The Washington Post had an article reporting on a commentary from a Chinese government owned news outlet that implied the country might move away from holding dollars. The article should have pointed out that such a move would be consistent with the publicly stated demand of both the Bush and Obama administrations that China stop "manipulating" its currency.

The way that China would "manipulate" its currency (keep its price down against the dollar) is by buying up huge amounts of dollars. If it sold dollars then its currency would rise against the dollar. That would make Chinese imports more expensive for people living in the United States, causing us to buy less of them. It would make U.S. exports cheaper for people living in China, leading them to buy more U.S. exports.

This change could go far toward reducing the U.S. trade deficit, especially if other developing countries follow China's lead as they have in the past. The result would be millions of new jobs and also an important boost to wages. In other words, if China follows through on the path suggested in this article it would be good news for most of the country. Importers like Walmart and companies that have established production facilities in China, like General Electric, might be less pleased.

Comments (7)Add Comment
factotum
written by xteeth, October 15, 2013 6:23
Sometimes though, the selling of lots of something results in a cataclysmic decline in that thing's value. What you seem to be saying is that they would be able to sell off their trillion or so dollars without the value of the dollar going beyond its actual value.
...
written by dax, October 15, 2013 6:42
I think the American viewpoint can be characterised best by, "Be careful what you wish for."

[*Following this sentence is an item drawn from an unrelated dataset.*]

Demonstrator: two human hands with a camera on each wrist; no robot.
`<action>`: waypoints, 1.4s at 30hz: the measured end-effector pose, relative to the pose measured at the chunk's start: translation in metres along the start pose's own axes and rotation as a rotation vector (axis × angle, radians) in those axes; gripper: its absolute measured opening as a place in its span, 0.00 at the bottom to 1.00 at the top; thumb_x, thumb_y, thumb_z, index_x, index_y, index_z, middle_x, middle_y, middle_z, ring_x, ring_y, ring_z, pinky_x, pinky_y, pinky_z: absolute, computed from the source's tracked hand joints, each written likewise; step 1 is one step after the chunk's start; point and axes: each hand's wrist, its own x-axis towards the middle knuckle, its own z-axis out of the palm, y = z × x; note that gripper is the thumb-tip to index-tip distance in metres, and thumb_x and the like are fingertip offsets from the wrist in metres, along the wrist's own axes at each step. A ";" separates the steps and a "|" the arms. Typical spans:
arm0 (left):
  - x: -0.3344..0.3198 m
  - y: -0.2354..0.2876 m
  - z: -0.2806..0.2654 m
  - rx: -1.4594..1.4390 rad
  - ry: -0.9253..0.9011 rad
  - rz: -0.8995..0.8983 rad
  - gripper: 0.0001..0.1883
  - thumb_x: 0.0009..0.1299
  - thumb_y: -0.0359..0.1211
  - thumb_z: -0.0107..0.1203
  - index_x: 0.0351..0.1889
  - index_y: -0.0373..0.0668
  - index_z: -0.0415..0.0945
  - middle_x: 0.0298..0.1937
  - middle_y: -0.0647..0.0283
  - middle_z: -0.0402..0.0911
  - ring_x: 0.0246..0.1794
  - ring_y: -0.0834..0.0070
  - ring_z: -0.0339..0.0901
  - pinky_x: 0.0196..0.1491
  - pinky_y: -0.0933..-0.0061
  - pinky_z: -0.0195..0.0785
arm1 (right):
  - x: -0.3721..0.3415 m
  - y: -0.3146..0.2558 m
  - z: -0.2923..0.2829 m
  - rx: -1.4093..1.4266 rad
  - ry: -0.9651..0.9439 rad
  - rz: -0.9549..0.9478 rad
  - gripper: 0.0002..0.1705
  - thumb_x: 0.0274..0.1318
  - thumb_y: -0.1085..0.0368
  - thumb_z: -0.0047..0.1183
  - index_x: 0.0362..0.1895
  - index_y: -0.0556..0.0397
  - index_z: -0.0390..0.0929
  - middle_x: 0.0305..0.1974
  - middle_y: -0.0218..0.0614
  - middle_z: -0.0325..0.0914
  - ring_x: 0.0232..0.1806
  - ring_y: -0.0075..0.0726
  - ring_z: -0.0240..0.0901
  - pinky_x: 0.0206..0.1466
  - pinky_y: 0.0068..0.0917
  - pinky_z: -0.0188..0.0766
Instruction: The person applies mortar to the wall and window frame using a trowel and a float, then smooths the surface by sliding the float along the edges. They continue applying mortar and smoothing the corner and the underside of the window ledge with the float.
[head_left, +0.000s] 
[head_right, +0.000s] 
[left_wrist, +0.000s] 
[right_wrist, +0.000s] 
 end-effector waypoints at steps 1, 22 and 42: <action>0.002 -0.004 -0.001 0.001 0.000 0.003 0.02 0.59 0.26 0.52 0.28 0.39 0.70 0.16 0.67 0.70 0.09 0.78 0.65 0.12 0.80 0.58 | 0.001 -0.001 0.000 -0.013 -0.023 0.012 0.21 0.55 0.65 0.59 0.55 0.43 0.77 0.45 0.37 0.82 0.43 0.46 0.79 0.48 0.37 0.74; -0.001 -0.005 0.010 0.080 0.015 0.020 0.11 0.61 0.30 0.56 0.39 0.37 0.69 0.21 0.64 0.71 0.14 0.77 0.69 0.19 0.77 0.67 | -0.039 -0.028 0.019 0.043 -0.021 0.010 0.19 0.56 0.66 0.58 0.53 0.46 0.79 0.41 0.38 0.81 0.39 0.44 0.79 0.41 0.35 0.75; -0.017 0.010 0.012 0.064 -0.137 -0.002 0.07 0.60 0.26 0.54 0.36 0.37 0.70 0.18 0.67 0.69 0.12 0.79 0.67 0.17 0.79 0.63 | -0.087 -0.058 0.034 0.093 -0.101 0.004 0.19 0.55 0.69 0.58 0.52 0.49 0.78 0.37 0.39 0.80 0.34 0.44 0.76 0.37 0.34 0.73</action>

At the moment the Chinese are shipping hard consumable goods to the US in exchange for bits of paper. If they stop doing that, the US will feel a lot poorer. The result for the Americans will be more work, less consumption. IMHO the rest of the world will end up a lot happier than the US.
Zero real interest paid to the Chinese.
written by Ralph Musgrave, October 15, 2013 10:41

Dax,

You’re right. But look on the bright side: the US has spent ten years getting real goods off the Chinese on credit and has paid a zero real rate of interest to the Chinese (the rate of interest on Treasuries is about equal to inflation in the US). The Chinese are bound to wise up some day and realize they’re on a hiding to nothing.
There is a good reason why they call it 'an exorbitant privilege'
written by Jesse, October 15, 2013 11:41
Having the world's reserve currency has been referred to as 'an exorbitant privilege.' Some might contest that privilege, along the lines of Triffin's Dilemma.

I think it is important to remember that the reason why China has been holding dollars is because it has been the world's reserve currency since the end of WW II and the Bretton Wood's agreement.

China holds dollars in part to manage the value of their currency to the dollar, there is little doubt of that. But one of the reasons they do this is because it has been the benchmark.

China and the rest of the BRICs have been fighting the US dollar regime for a number of years, because holding the reserve currency brings a certain power which the US has not been shy in using. The Anglo-American banks have been fighting any changes to this for some years now, as can be seen in the discussion over the constituent components of the SDR which are heavily weighted to the West.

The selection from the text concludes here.